✦ Baroque Désir ✦
French Baroque Digital Sound. Angelic soprano, airy, intimate, sensual but elegant. Non-legato lines with baroque lightness. Skip the overture — open with voice, pure and immediate. Harpsichord crisp, strings warm, cathedral reverb, delicate oboe shadows. Texture-driven: silky, luminous, breath-light, crystalline. Clip Volume: Vocals +3 | Harpsichord +1 | Strings +2 | Reverb +1

✦ Baroque Désir ✦
French Baroque Digital Sound. Angelic soprano, airy, intimate, sensual but elegant. Non-legato lines with baroque lightness. Skip the overture — open with voice, pure and immediate. Harpsichord crisp, strings warm, cathedral reverb, delicate oboe shadows. Texture-driven: silky, luminous, breath-light, crystalline.

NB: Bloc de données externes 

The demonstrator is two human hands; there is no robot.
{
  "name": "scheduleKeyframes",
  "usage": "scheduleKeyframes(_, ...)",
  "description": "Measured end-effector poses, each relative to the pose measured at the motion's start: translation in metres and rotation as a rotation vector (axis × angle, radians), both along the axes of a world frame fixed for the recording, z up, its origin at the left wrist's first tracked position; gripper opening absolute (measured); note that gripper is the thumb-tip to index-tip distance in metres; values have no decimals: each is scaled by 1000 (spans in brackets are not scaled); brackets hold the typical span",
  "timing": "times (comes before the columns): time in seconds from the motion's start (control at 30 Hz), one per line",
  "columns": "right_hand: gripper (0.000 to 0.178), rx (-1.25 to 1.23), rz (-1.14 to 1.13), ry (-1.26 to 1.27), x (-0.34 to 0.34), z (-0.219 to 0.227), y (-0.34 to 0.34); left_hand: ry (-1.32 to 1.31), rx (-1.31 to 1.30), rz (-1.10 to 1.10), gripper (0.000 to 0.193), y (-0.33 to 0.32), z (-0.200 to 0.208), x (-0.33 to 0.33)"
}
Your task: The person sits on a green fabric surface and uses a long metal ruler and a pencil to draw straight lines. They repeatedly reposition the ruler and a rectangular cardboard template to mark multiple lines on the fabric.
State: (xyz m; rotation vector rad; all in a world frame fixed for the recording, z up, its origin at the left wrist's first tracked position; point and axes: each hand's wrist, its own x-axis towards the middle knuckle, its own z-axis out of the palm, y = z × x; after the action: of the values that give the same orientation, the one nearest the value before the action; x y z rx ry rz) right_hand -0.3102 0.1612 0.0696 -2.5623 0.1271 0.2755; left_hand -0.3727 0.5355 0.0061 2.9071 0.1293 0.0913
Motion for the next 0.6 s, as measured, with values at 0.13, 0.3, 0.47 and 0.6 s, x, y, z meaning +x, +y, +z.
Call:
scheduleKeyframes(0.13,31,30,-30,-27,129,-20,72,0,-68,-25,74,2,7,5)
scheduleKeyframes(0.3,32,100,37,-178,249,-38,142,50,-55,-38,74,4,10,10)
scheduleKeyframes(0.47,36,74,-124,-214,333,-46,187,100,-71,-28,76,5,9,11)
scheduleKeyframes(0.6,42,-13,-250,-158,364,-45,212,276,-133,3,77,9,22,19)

Clip Volume: Vocals +3 | Harpsichord +1 | Strings +2 | Reverb +1
Lyrics
Quand la lumière
effleure ma peau,
je sens le souffle
de tes mains lointaines.
Sous les ors du palais,
je marche lentement,
et chaque pas
réveille un frisson.
Ton nom glisse
sur mes lèvres,
comme un secret
qui brûle doucement.
Je ferme les yeux,
et l’air devient plus chaud.
Le clavecin murmure
comme une caresse,
et je me livre
au bal de ton absence.
Viens…
approche-toi de moi,
même si tu n’es
qu’un rêve baroque,
un fantôme de désir
tissé dans la musique.
Je te sens
dans les vibrations,
dans les ombres
qui tournent autour de moi.
Je suis légère,
presque nue de pensée,
et mon souffle monte
comme une prière secrète.
Toi qui me regardes
au-delà du velours
et des chandelles,
sauras-tu suivre
la courbe de ma voix,
là où elle tremble
et se brise pour toi?
Je danse,
mais c’est ta main
qui guide mon cœur.
Ton absence me touche
plus qu’une présence,
et mes hanches
répondent à la cadence.
Sous les dorures,
je ris à demi,
ivresse délicate,
plaisir sans nom.
Je ne suis qu’un souffle,
un parfum égaré,
qui cherche la chaleur
de ta bouche imaginaire.
Dans l’obscurité tendre,
je t’appelle encore.
Mon chant glisse,
comme un ruban de soie,
autour de ta mémoire.
Laisse-moi tomber,
laisser glisser mon âme
sur tes doigts invisibles,
comme une lumière
sur un miroir ancien.
Je veux être ton écho,
ton trouble,
ta fièvre douce.
Un peu de folie,
un peu de feu,
assez pour briser
la nuit immobile.
Tiens-moi,
même si ce n’est qu’un son,
un battement fragile
dans ton esprit.
Car quand je chante,
je t’embrasse,
je t’enlace,
je m’ouvre en silence.
Et si l’aube vient,
je la chasserai encore,
pour rester suspendue
dans cette ardeur
qui nous invente.
Écoute-moi…
je ne suis plus qu’une flamme,
une caresse de voix,
un désir sans poids,
un secret qui respire,
qui s’offre
et s’efface,
pour renaître
sous ta peau.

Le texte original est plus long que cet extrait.